TASK DIRECTIONS = When you reach the line with "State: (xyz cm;" in the listing below, transcribe it and each line after it up to and including the line with "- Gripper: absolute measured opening", exactly and with nothing else.

RECORDS SHOWN =
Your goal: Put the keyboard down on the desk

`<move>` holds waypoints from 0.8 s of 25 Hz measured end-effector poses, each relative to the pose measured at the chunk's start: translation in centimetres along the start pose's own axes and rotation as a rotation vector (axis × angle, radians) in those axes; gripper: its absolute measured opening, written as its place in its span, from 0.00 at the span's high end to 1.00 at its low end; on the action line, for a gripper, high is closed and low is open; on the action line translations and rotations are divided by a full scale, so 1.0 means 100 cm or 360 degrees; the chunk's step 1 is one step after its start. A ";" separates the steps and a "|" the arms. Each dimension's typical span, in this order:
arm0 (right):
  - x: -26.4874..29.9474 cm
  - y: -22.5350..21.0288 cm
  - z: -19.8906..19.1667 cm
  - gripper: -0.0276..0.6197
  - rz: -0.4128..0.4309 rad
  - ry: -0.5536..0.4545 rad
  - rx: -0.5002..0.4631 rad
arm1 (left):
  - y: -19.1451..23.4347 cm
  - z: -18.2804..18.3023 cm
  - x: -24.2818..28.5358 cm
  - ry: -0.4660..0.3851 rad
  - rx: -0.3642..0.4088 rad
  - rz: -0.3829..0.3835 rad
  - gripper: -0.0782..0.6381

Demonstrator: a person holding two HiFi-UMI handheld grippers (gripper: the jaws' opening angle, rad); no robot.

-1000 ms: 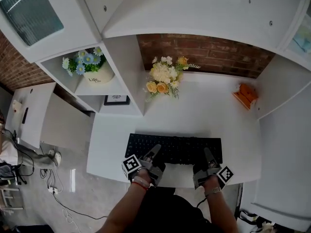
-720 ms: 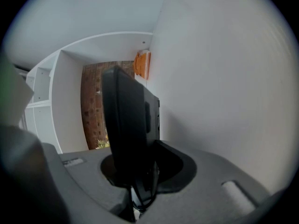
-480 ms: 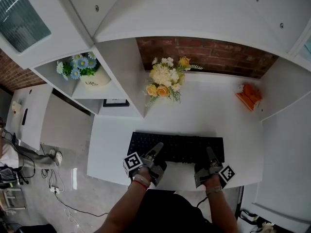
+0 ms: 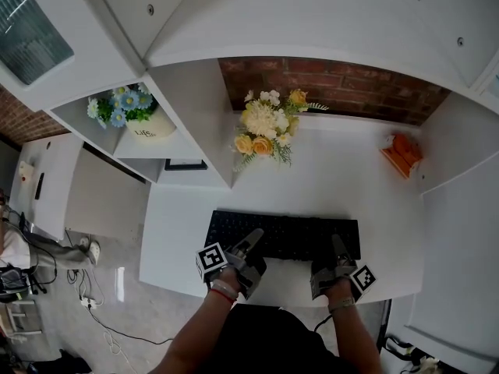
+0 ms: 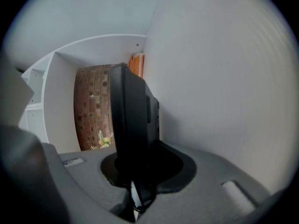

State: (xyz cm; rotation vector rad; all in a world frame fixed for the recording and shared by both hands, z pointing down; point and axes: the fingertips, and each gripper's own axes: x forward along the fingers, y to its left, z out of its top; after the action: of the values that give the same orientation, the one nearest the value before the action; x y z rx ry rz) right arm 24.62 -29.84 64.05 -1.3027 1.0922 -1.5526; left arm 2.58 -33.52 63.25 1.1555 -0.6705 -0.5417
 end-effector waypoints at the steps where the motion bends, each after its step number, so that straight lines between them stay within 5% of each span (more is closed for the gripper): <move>1: 0.000 0.000 0.000 0.85 -0.0003 -0.0002 0.0002 | 0.000 -0.001 -0.001 0.0015 0.0003 0.0003 0.66; 9: 0.000 -0.001 0.002 0.85 -0.0016 -0.0017 0.0006 | -0.006 -0.016 -0.008 0.0133 0.0193 -0.0013 0.57; 17: -0.001 -0.003 0.003 0.85 -0.0033 -0.0020 0.0004 | -0.006 -0.048 -0.026 0.0375 0.0551 -0.0022 0.54; 20: 0.000 -0.003 0.002 0.85 -0.0035 -0.0016 0.0003 | 0.004 -0.062 -0.035 0.0524 0.0832 0.0037 0.54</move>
State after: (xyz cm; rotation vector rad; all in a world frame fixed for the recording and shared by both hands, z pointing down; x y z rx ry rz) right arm 24.84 -29.74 64.36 -1.3239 1.0729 -1.5611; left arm 4.68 -26.97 61.34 1.6793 -0.5506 -0.1438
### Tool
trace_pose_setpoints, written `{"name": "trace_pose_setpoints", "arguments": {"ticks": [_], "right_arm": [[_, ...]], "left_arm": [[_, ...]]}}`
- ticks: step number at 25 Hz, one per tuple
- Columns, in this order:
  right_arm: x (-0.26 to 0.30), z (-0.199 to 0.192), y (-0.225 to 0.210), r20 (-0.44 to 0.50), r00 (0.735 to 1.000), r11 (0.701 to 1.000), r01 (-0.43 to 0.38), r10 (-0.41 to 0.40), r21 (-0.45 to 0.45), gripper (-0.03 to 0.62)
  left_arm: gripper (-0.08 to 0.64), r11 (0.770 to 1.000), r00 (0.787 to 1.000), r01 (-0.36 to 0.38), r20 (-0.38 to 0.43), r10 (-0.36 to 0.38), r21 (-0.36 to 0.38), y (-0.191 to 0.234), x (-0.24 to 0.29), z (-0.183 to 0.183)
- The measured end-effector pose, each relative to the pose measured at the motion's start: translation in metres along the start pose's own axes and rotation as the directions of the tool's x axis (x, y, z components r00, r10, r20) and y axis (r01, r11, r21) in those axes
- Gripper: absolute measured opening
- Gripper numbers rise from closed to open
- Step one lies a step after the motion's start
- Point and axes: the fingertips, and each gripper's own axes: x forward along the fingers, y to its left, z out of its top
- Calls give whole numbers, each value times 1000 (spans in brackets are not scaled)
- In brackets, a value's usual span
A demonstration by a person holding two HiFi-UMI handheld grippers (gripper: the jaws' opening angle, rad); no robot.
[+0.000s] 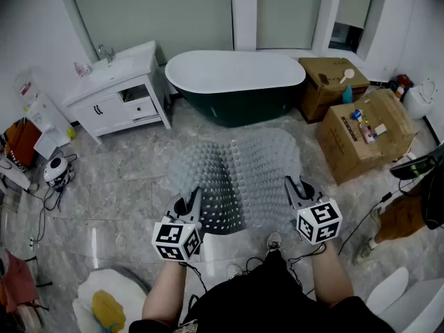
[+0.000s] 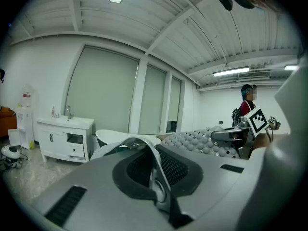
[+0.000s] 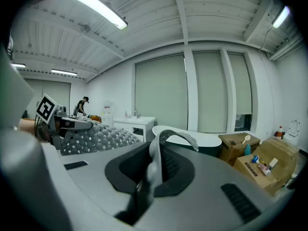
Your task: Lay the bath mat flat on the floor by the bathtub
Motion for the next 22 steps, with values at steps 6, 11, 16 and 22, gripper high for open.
{"name": "trace_pose_setpoints", "arguments": {"ticks": [6, 11, 16, 22], "right_arm": [[-4, 2, -3, 3, 1000, 1000, 0, 0, 1, 28], [-7, 3, -7, 13, 1000, 999, -7, 6, 38, 29], [-9, -1, -11, 10, 1000, 999, 0, 0, 35, 29], [-11, -6, -30, 4, 1000, 998, 9, -10, 59, 29]], "left_arm": [[28, 1000, 1000, 4, 0, -4, 3, -5, 0, 2], [28, 1000, 1000, 7, -2, -7, 7, -10, 1, 3], [28, 1000, 1000, 5, -5, -5, 4, -14, 2, 1], [28, 1000, 1000, 5, -20, -5, -3, -25, 15, -1]]}}
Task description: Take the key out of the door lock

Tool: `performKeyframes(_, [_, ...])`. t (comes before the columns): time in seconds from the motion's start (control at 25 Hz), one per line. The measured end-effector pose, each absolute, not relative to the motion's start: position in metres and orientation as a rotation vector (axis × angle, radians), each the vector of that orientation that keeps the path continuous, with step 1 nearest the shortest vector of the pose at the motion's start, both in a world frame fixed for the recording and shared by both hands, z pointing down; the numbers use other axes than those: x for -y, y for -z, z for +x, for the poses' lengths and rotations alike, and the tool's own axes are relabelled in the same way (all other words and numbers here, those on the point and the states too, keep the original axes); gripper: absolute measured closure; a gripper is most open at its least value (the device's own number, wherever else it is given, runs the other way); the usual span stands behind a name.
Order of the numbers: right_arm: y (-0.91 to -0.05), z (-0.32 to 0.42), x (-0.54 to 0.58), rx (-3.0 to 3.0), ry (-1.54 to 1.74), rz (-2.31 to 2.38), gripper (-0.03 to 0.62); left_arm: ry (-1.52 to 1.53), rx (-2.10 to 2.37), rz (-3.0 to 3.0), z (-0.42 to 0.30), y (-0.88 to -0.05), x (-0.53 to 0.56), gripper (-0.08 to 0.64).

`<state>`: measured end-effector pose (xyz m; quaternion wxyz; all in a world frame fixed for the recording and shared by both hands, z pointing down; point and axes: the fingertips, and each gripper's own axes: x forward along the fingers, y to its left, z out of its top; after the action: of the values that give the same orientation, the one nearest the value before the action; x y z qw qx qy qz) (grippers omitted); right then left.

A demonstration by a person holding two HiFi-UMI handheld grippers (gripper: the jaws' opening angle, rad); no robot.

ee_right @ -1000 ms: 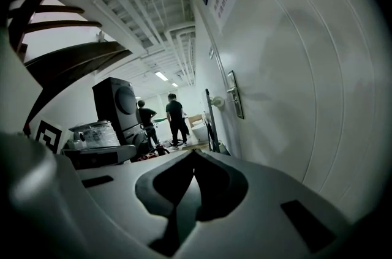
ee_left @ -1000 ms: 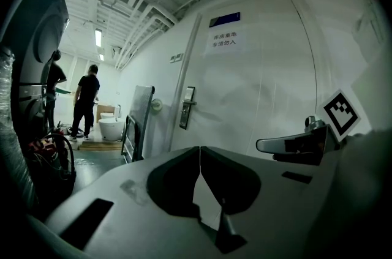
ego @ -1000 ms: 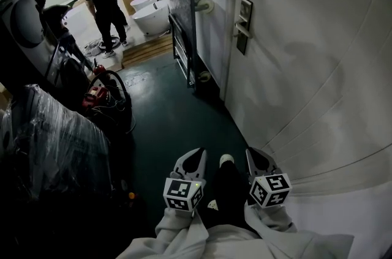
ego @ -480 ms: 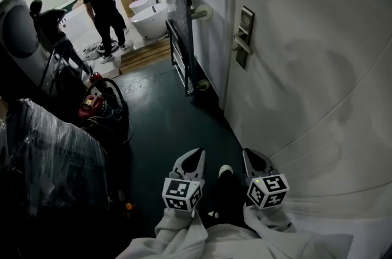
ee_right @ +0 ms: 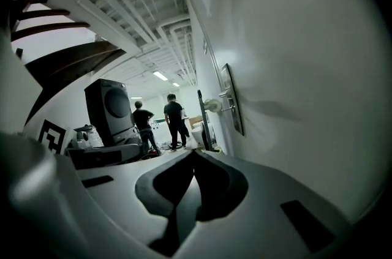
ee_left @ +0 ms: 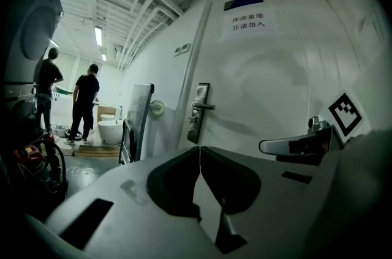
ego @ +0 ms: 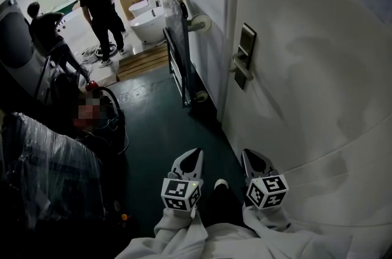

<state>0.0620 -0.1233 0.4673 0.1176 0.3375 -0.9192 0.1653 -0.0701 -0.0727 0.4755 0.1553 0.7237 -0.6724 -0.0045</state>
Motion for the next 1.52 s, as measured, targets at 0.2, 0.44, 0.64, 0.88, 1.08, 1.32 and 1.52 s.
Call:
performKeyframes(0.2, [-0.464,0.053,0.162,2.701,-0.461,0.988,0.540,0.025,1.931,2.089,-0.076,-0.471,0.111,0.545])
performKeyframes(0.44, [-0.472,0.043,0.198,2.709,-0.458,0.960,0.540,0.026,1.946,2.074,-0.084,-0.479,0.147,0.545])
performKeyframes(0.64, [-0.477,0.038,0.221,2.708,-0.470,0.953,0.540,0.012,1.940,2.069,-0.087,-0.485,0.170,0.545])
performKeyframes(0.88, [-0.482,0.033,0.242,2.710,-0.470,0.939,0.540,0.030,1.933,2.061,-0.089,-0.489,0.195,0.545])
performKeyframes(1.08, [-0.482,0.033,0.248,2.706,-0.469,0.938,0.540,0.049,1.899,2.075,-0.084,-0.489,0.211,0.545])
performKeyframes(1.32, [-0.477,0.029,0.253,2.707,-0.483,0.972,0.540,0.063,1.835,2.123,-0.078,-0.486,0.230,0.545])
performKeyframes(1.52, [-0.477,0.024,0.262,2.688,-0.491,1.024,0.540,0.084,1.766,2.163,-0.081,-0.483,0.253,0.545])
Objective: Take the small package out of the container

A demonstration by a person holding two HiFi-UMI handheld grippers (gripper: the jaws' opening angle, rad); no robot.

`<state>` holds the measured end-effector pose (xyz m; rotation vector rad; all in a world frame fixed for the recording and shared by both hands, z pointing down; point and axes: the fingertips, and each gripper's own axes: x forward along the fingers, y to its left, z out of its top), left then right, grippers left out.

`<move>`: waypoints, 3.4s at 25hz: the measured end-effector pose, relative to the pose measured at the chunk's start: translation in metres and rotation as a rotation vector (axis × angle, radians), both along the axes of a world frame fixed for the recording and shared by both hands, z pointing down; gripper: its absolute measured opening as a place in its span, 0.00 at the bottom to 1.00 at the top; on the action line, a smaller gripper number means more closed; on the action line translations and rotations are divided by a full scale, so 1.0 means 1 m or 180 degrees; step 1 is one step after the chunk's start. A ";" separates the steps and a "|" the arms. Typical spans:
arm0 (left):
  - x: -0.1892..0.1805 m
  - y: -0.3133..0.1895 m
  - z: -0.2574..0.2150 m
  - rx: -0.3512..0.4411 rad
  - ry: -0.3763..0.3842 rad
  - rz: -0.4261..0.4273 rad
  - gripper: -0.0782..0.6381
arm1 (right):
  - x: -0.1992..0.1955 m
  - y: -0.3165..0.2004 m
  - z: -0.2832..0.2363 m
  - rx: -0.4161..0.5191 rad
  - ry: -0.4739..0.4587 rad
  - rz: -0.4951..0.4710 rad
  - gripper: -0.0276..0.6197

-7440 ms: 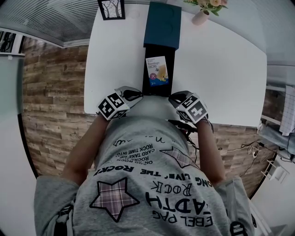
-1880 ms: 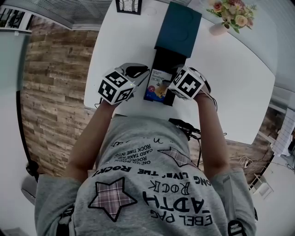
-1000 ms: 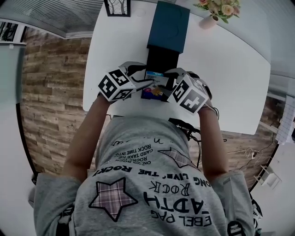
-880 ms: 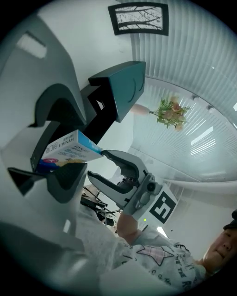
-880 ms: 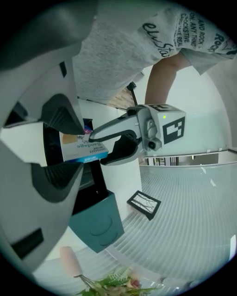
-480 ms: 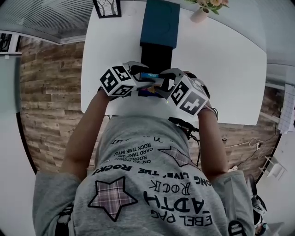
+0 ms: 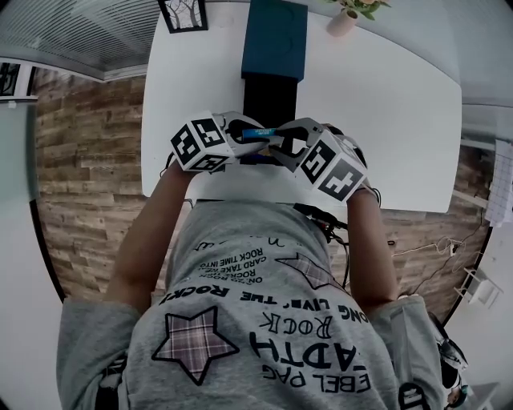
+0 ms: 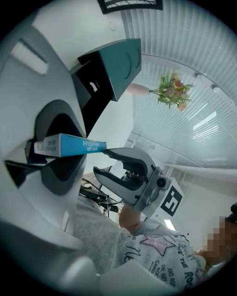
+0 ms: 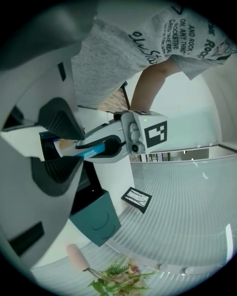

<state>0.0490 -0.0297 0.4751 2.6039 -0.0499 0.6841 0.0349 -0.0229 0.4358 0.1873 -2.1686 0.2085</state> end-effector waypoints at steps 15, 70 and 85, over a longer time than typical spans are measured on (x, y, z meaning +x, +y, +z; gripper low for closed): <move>-0.013 -0.014 -0.042 0.0399 0.0062 -0.0425 0.23 | 0.017 -0.029 -0.043 0.0296 -0.0570 0.0826 0.12; -0.159 -0.069 -0.207 0.1938 0.0303 -0.3108 0.23 | 0.126 -0.082 -0.205 0.2180 -0.1797 0.2841 0.06; -0.158 -0.069 -0.204 0.1967 0.0305 -0.3128 0.23 | 0.119 -0.081 -0.198 0.2164 -0.1739 0.2789 0.06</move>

WRITTEN ANSWER =
State: (xyz cm; rotation vector rad; all in a world frame fixed for the recording and shared by both hands, z pointing down; point and axes: the fingertips, and each gripper's own axes: x forward along the fingers, y to its left, z out of its top; after the action: of the values that give the same orientation, the one nearest the value before the action; x y z rx ry rz) right arm 24.62 -29.84 64.05 -1.3027 1.0922 -1.5526; left arm 2.58 -33.52 63.25 1.1555 -0.6705 -0.5417
 end-effector waypoints at the steps where the motion bends, each after its step number, so that straight lines between them stay within 5% of each span (more is closed for the gripper): <move>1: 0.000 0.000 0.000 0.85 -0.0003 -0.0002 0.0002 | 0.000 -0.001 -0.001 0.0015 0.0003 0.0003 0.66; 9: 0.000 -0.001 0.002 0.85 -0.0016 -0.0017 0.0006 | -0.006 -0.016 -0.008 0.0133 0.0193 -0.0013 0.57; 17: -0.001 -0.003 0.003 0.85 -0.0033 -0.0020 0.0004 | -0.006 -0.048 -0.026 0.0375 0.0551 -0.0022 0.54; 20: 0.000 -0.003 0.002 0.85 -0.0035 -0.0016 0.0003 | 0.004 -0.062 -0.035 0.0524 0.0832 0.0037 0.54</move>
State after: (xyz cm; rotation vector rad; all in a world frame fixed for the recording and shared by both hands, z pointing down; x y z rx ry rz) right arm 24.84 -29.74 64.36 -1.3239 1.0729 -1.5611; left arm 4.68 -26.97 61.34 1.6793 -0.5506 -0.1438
### Tool
trace_pose_setpoints, written `{"name": "trace_pose_setpoints", "arguments": {"ticks": [_], "right_arm": [[_, ...]], "left_arm": [[_, ...]]}}`
- ticks: step number at 25 Hz, one per tuple
- Columns, in this order:
  right_arm: x (-0.26 to 0.30), z (-0.199 to 0.192), y (-0.225 to 0.210), r20 (-0.44 to 0.50), r00 (0.735 to 1.000), r11 (0.701 to 1.000), r01 (-0.43 to 0.38), r10 (-0.41 to 0.40), r21 (-0.45 to 0.45), gripper (-0.03 to 0.62)
  left_arm: gripper (-0.08 to 0.64), r11 (0.770 to 1.000), r00 (0.787 to 1.000), r01 (-0.36 to 0.38), r20 (-0.38 to 0.43), r10 (-0.36 to 0.38), r21 (-0.36 to 0.38), y (-0.191 to 0.234), x (-0.24 to 0.29), z (-0.183 to 0.183)
- The measured end-effector pose, each relative to the pose measured at the motion's start: translation in metres along the start pose's own axes and rotation as the directions of the tool's x axis (x, y, z components r00, r10, r20) and y axis (r01, r11, r21) in those axes
- Gripper: absolute measured opening

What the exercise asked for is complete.